Your understanding of the concept of redundancy filters is directionally correct. We are looking to penalize features that are providing redundant information, as in your example of two features (motor power and motor current) providing very similar information about a specific goal (for example, motor downtime in a future time period).
One thing to clarify is that we are not evaluating the correlation between the features but instead we are interested in “information gain”: how much new, non-redundant information each new feature provides. The redundancy filter functionality runs signals through an iterative process to identify "next" feature that provides the most "information gain" in relation to the goal. At each iteration we are choosing the feature that provides highest information gain given the features already selected.

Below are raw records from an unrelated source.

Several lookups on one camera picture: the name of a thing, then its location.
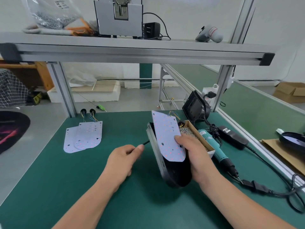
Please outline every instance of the hand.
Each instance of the hand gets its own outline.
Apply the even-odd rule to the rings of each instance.
[[[189,151],[192,176],[199,183],[201,189],[204,189],[215,175],[220,175],[205,147],[198,139],[182,134],[181,136],[175,136],[175,140]]]
[[[117,191],[126,177],[131,175],[132,165],[142,154],[143,150],[143,145],[139,145],[136,148],[133,145],[125,145],[116,148],[109,155],[101,178],[108,180],[108,184],[112,185],[114,192]]]

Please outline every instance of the checkered cloth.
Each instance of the checkered cloth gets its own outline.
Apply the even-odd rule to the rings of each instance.
[[[8,69],[0,69],[0,108],[25,105],[28,89]]]

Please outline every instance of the teal electric screwdriver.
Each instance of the teal electric screwdriver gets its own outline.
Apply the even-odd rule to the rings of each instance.
[[[233,162],[223,153],[220,149],[220,145],[217,141],[212,137],[211,134],[207,132],[205,129],[198,130],[200,135],[215,149],[214,157],[217,159],[219,164],[231,174],[233,177],[238,178],[238,171],[235,169],[235,165]]]

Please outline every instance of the finger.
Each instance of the finger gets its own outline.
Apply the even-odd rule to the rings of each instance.
[[[138,157],[142,154],[144,150],[144,145],[138,145],[130,154],[129,156],[132,158],[132,161],[135,162]]]
[[[130,154],[135,147],[133,145],[124,145],[120,147],[120,152],[123,154]]]
[[[183,145],[187,150],[190,150],[194,146],[194,140],[192,136],[175,136],[175,140],[179,145]]]

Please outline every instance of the gray floor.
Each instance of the gray floor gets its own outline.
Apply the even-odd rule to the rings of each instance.
[[[265,92],[265,93],[267,93],[271,96],[272,96],[273,92],[275,91],[274,86],[255,86],[254,88],[256,88],[256,89],[258,89],[262,92]],[[295,107],[298,107],[302,110],[305,110],[305,103],[303,103],[303,104],[292,104],[292,105],[295,106]]]
[[[180,87],[166,87],[170,98],[184,99],[186,92]],[[108,112],[150,111],[159,110],[158,90],[121,88],[120,100],[102,102]],[[170,104],[163,105],[165,109],[175,109]],[[76,103],[78,112],[82,108],[87,111],[95,108],[92,103]],[[66,119],[61,104],[43,101],[37,106],[24,106],[20,110],[0,109],[0,111],[18,111],[31,119],[31,125],[24,136],[10,149],[0,154],[0,205],[27,171],[44,146],[52,138],[60,125]]]

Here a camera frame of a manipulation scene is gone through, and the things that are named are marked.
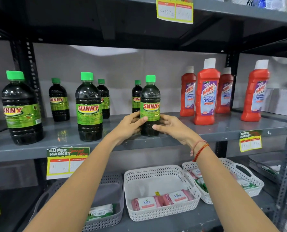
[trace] red thread bracelet
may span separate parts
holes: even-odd
[[[203,139],[198,140],[198,141],[195,143],[194,147],[191,149],[191,151],[190,151],[190,156],[193,156],[193,154],[194,154],[193,150],[195,149],[196,145],[199,144],[200,142],[205,142],[205,143],[207,143],[207,142],[206,142],[205,140],[203,140]]]
[[[208,143],[206,143],[205,145],[203,145],[203,146],[200,148],[200,150],[197,152],[197,154],[196,154],[194,160],[192,160],[192,162],[196,162],[196,160],[197,160],[198,156],[200,155],[200,153],[202,152],[202,150],[203,150],[205,147],[207,147],[207,146],[209,146]]]

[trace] white bottle cap
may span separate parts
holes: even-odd
[[[194,73],[194,66],[187,66],[185,73]]]
[[[203,63],[204,69],[216,68],[216,59],[215,58],[206,58]]]
[[[224,74],[231,74],[231,68],[230,67],[223,68],[222,75]]]
[[[268,59],[258,60],[255,64],[255,69],[268,69]]]

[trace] forearm
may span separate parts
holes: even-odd
[[[108,134],[52,196],[24,232],[79,232],[117,140]]]
[[[224,231],[278,231],[209,147],[197,163]]]

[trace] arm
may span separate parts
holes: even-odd
[[[182,144],[194,148],[201,137],[185,126],[177,117],[161,115],[162,126],[153,129],[169,134]],[[194,154],[204,145],[200,142]],[[208,188],[211,200],[226,232],[278,232],[251,197],[231,176],[221,161],[210,149],[205,147],[197,158],[197,164]]]
[[[130,114],[95,147],[88,158],[37,213],[24,232],[82,230],[113,148],[139,131],[147,117]]]

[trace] dark liquid
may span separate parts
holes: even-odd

In your example of the motor, we would first identify the feature with the highest information gain: motor power with an MI of 0.6 . Then we iterate through the next set of features to determine which feature has the most information gain (IG) where: information gain for a new feature = [information we will have about the goal from both motor power AND the new feature] - [information motor power already gave us about the goal]. Once we get the next feature with the most information gain, then we cycle through features again to find the next feature with the largest amount of information gain given the first two features have already been selected.
Below is example showing the results of signals without the redundancy filter and then with the redundancy filter. In this example, we are looking at finding which features related to operating conditions in a factory provide the most information about time losses in a future production block. The feature TimeLossPlannedDowntimeCurrentPB (Planned Downtime) provides the highest MI on its own. Without using redundancy filters, the next feature identified is TimeLossUnplannedDowntimeCurrentPB (Unplanned Downtime). When using redundancy filters, we see TimeLossUnplannedDowntimeCurrentPB (Unplanned Downtime) drop down in the list (but not out of the list) as it is providing redundant information that is already provided by the TimeLossPlannedDowntimeCurrentPB (Planned Downtime) feature. Instead, when using redundancy filters, the next feature that provides the most information gain is TimeLossScrapCurrentPB (Scrap), a feature that was much further down the list when just evaluating mutual information. Going further down the list with redundancy filter enabled, we see the list of features prioritized by information gain: how much more information it provides given we have already selected the features higher in the list.
Hopefully this provides more details on the capability and how this capability enables us to maximize “information gain”: how much new, non-redundant information each new feature provides.